▸ Provided information:
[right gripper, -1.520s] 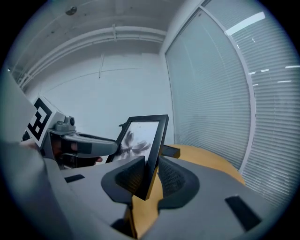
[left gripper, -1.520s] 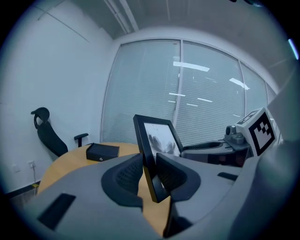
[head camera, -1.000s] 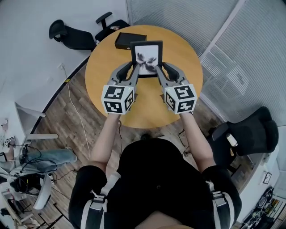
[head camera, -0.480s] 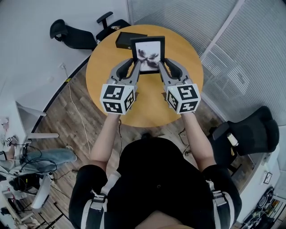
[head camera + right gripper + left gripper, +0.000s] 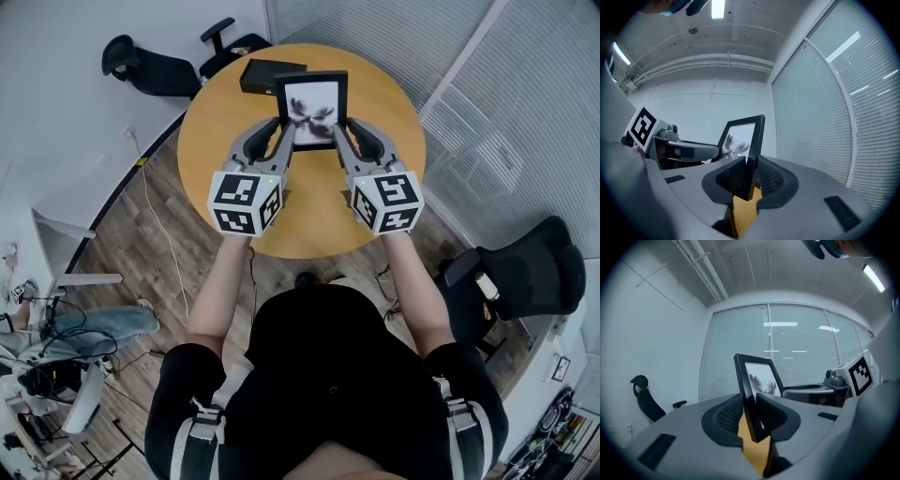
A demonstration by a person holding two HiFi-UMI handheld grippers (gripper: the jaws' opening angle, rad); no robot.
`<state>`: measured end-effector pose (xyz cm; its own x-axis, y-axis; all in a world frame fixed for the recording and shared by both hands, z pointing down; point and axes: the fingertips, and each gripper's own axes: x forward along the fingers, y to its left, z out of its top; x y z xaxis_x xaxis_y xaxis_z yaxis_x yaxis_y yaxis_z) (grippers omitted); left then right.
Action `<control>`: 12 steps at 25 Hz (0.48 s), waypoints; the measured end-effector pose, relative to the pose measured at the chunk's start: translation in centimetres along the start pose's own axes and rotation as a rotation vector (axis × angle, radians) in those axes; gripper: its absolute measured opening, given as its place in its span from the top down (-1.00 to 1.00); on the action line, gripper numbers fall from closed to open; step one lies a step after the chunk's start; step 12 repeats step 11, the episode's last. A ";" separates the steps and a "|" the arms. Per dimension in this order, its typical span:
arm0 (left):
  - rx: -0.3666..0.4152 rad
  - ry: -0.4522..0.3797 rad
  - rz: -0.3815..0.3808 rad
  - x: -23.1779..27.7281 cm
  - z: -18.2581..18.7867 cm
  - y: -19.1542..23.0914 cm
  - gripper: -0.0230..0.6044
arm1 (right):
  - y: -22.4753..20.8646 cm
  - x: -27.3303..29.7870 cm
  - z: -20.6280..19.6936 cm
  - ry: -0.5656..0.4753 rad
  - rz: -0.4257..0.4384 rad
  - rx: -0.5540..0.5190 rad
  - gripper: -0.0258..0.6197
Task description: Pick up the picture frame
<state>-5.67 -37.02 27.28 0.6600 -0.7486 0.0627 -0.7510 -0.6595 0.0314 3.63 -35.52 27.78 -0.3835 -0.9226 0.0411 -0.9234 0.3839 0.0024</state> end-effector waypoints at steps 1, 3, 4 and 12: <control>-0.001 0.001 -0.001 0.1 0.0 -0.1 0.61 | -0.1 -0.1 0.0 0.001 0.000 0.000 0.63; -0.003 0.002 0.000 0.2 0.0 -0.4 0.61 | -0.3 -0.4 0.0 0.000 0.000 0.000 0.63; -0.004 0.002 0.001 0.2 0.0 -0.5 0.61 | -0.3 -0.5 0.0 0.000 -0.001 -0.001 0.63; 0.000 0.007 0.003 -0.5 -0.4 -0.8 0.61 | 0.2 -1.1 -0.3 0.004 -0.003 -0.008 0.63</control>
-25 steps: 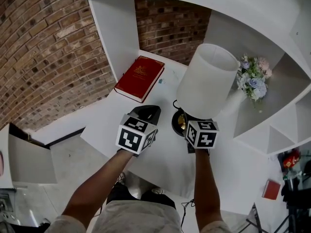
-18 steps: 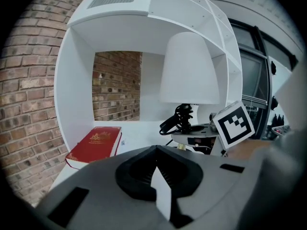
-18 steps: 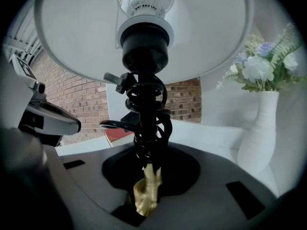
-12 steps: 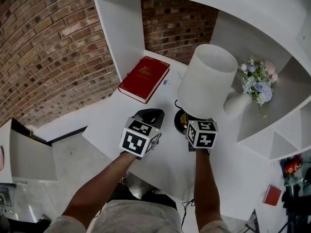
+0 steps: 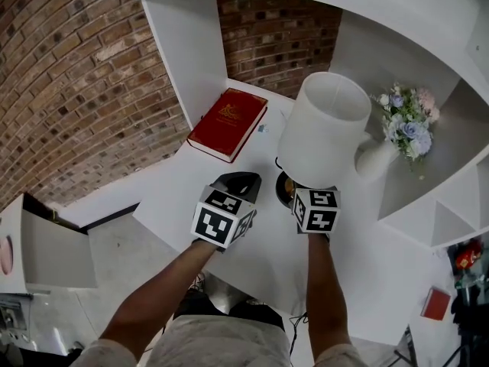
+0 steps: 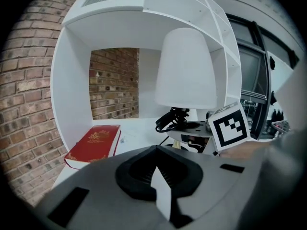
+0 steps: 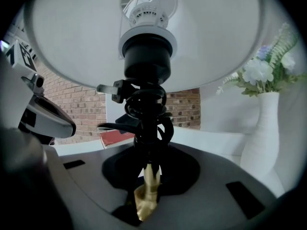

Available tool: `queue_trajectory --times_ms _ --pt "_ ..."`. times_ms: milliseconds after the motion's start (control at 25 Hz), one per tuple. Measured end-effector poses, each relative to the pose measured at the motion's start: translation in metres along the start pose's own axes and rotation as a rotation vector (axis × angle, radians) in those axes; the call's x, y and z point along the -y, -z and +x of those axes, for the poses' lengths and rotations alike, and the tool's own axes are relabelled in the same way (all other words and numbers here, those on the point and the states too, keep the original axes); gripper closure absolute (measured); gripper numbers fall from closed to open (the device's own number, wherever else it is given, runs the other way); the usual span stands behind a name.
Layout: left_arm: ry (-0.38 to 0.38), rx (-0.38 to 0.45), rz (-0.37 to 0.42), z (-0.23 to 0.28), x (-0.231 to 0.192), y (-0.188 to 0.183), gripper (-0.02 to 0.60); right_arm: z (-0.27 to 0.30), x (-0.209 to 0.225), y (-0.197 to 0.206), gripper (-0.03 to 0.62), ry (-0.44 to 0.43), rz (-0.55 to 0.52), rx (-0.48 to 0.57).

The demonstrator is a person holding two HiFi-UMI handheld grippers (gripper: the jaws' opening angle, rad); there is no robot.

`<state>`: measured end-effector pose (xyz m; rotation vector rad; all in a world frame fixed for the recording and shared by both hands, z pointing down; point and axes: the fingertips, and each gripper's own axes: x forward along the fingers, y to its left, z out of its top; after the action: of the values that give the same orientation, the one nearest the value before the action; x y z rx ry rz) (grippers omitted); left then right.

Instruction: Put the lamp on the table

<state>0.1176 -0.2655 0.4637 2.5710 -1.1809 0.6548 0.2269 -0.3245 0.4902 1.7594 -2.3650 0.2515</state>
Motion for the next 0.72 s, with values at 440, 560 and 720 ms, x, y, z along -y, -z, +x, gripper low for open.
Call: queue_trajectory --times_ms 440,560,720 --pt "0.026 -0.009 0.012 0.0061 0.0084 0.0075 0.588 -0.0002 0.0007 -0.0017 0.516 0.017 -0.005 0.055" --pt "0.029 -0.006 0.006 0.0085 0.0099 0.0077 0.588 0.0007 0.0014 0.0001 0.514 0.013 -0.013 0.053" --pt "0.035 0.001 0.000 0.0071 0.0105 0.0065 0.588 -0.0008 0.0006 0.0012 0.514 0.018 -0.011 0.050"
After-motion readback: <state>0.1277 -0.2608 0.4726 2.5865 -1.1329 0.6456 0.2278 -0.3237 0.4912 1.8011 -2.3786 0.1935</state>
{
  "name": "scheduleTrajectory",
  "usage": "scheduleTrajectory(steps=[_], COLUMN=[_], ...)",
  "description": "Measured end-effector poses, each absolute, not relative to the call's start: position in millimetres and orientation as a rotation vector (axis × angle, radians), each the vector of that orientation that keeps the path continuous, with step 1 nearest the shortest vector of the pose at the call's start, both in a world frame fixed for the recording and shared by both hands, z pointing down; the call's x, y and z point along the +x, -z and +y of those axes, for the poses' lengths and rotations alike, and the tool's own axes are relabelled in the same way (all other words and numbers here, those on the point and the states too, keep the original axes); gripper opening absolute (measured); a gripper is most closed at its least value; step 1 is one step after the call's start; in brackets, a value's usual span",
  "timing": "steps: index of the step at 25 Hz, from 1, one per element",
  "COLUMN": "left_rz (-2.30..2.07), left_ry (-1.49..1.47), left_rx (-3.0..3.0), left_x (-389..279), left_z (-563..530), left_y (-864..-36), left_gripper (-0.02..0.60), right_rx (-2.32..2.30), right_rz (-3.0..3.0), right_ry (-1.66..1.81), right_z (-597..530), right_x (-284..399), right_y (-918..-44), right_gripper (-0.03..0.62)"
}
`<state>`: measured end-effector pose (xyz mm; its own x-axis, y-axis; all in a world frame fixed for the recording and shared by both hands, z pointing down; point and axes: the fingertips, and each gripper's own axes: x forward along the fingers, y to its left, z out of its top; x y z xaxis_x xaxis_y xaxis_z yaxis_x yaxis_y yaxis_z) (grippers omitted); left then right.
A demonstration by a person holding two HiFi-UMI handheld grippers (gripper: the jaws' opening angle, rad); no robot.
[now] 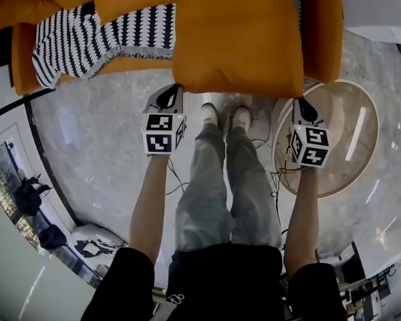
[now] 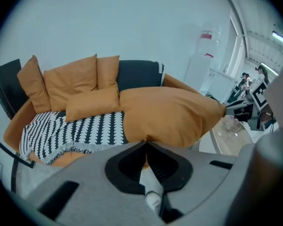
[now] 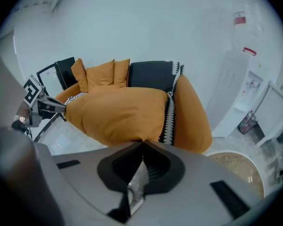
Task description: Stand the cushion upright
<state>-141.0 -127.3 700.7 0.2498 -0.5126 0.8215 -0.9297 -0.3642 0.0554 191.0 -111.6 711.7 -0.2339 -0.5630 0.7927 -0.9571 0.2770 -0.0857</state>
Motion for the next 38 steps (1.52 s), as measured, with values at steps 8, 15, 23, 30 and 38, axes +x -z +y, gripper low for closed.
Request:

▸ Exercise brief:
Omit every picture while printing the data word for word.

▸ Answer to the problem:
[right gripper, -1.520s] 
[left gripper, -1.520s] 
[head camera, -1.000s] 
[head camera, -0.480s] 
[head camera + right gripper + left gripper, +0.000s] 
A demonstration by a person holding two HiFi-UMI handheld grippers (gripper: the jaws' opening angle, rad); no robot.
`<state>`: measured end-effector pose (xyz cm; its own x-axis, y-axis; all in a world frame fixed for the recording and shared by both hands, z pointing down; point and axes: the fingertips, and each gripper's own axes: x forward along the fingers, y to its left, z out of its top; x y z xaxis_x xaxis_y xaxis_z yaxis_x yaxis_y yaxis_z) (grippers omitted); left then right.
Action `<control>`: 12 steps at 25 Hz (0.48 s), waypoints; the measured end-effector pose, relative to the pose measured at the chunk's start: translation in centimetres along the start pose's own axes and rotation as a rotation vector (axis × angle, radians) in those axes; gripper: its absolute measured opening, given as its place in its span from the top down (-1.00 to 1.00); on the action line, gripper numbers fall from closed to open; step one lies a step after the chunk's start; step 12 repeats step 11, the episode's last. A ";" separates the steps and a "|" the arms. Per dimension in this order, its typical span:
arm0 (left):
  - rx: -0.3666..0.4152 rad
  - ry: -0.4522..0.3797 rad
  - rz: -0.3815..0.3808 rad
  - x: -23.1779..27.7281 cm
  - z: -18.2581..18.7867 cm
  - y: -19.1542..23.0914 cm
  - gripper: -0.0230..0.6044
arm1 (right):
  - y: -22.4753..20.8646 cm
  - x: -27.3303..29.7870 cm
  - z: -20.6280..19.6936 cm
  - ry: -0.5656..0.4753 rad
  - rz: -0.4257..0.4384 rad
  - rx: -0.5540..0.5190 rad
  - gripper: -0.0258..0.6197
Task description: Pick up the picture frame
<state>-5.67 -37.02 27.28 0.6600 -0.7486 0.0627 -0.7510 -0.6595 0.0314 3.63 -35.52 27.78 -0.3835 -0.9226 0.0411 -0.9234 0.3839 0.0024</state> end-effector waypoints at steps 1, 3, 4 and 12: <control>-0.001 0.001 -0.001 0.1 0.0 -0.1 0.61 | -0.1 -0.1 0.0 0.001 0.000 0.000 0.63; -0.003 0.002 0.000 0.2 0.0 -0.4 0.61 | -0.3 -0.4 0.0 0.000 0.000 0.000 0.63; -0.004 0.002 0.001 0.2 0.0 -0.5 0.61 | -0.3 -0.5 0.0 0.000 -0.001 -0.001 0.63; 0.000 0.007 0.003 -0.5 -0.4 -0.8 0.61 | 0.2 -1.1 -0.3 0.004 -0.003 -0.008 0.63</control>
-25 steps: 
-18 steps: 
-18 steps: 
-12 steps: 
+0 steps: 
+0 steps: 
+0 steps: 

Available tool: `queue_trajectory --times_ms _ --pt "_ ..."`. times_ms: milliseconds after the motion's start (control at 25 Hz), one per tuple. Measured end-effector poses, each relative to the pose measured at the motion's start: translation in metres along the start pose's own axes and rotation as a rotation vector (axis × angle, radians) in those axes; the call's x, y and z point along the -y, -z and +x of those axes, for the poses' lengths and rotations alike, and the tool's own axes are relabelled in the same way (all other words and numbers here, those on the point and the states too, keep the original axes); gripper closure absolute (measured); gripper numbers fall from closed to open (the device's own number, wherever else it is given, runs the other way); the usual span stands behind a name.
Layout: left_arm: ry (-0.38 to 0.38), rx (-0.38 to 0.45), rz (-0.37 to 0.42), z (-0.23 to 0.28), x (-0.231 to 0.192), y (-0.188 to 0.183), gripper (-0.02 to 0.60); right_arm: z (-0.27 to 0.30), x (-0.209 to 0.225), y (-0.197 to 0.206), gripper (-0.03 to 0.62), ry (-0.44 to 0.43), rz (-0.55 to 0.52), rx (-0.48 to 0.57).

The demonstrator is a person holding two HiFi-UMI handheld grippers (gripper: the jaws' opening angle, rad); there is no robot.

`<state>`: measured end-effector pose (xyz m; rotation vector rad; all in a world frame fixed for the recording and shared by both hands, z pointing down; point and axes: the fingertips, and each gripper's own axes: x forward along the fingers, y to its left, z out of its top; after the action: of the values that give the same orientation, the one nearest the value before the action; x y z rx ry rz) (grippers omitted); left then right.

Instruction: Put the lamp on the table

<state>0.1176 -0.2655 0.4637 2.5710 -1.1809 0.6548 0.2269 -0.3245 0.4902 1.7594 -2.3650 0.2515</state>
Motion for the next 0.72 s, with values at 440, 560 and 720 ms, x, y, z along -y, -z, +x, gripper low for open.
Call: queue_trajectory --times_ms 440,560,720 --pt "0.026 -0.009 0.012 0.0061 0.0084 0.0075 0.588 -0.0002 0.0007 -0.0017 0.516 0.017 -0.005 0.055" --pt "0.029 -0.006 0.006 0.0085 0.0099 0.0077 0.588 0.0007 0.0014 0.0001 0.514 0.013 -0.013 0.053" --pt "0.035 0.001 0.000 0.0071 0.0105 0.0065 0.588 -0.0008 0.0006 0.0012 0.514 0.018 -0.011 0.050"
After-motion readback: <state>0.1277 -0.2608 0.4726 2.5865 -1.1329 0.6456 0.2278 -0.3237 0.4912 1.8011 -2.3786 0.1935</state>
{
  "name": "scheduleTrajectory",
  "usage": "scheduleTrajectory(steps=[_], COLUMN=[_], ...)",
  "description": "Measured end-effector poses, each absolute, not relative to the call's start: position in millimetres and orientation as a rotation vector (axis × angle, radians), each the vector of that orientation that keeps the path continuous, with step 1 nearest the shortest vector of the pose at the call's start, both in a world frame fixed for the recording and shared by both hands, z pointing down; the call's x, y and z point along the +x, -z and +y of those axes, for the poses' lengths and rotations alike, and the tool's own axes are relabelled in the same way (all other words and numbers here, those on the point and the states too, keep the original axes); gripper opening absolute (measured); a gripper is most closed at its least value; step 1 is one step after the call's start; in brackets, a value's usual span",
  "timing": "steps: index of the step at 25 Hz, from 1, one per element",
  "COLUMN": "left_rz (-2.30..2.07), left_ry (-1.49..1.47), left_rx (-3.0..3.0), left_x (-389..279), left_z (-563..530), left_y (-864..-36), left_gripper (-0.02..0.60), right_rx (-2.32..2.30), right_rz (-3.0..3.0), right_ry (-1.66..1.81), right_z (-597..530), right_x (-284..399), right_y (-918..-44), right_gripper (-0.03..0.62)"
}
`<state>`: measured end-effector pose (xyz mm; its own x-axis, y-axis; all in a world frame fixed for the recording and shared by both hands, z pointing down; point and axes: the fingertips, and each gripper's own axes: x forward along the fingers, y to its left, z out of its top; x y z xaxis_x xaxis_y xaxis_z yaxis_x yaxis_y yaxis_z) (grippers omitted); left then right.
A demonstration by a person holding two HiFi-UMI handheld grippers (gripper: the jaws' opening angle, rad); no robot.
[now] 
[now] 
[now] 
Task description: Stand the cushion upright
<state>-141.0 -127.3 700.7 0.2498 -0.5126 0.8215 -0.9297 -0.3642 0.0554 191.0 -111.6 711.7 -0.2339 -0.5630 0.7927 -0.9571 0.2770 -0.0857</state>
Motion for the next 38 steps (1.52 s), as measured, with values at steps 8, 15, 23, 30 and 38, axes +x -z +y, gripper low for closed.
Request:

No more output is given for this exercise.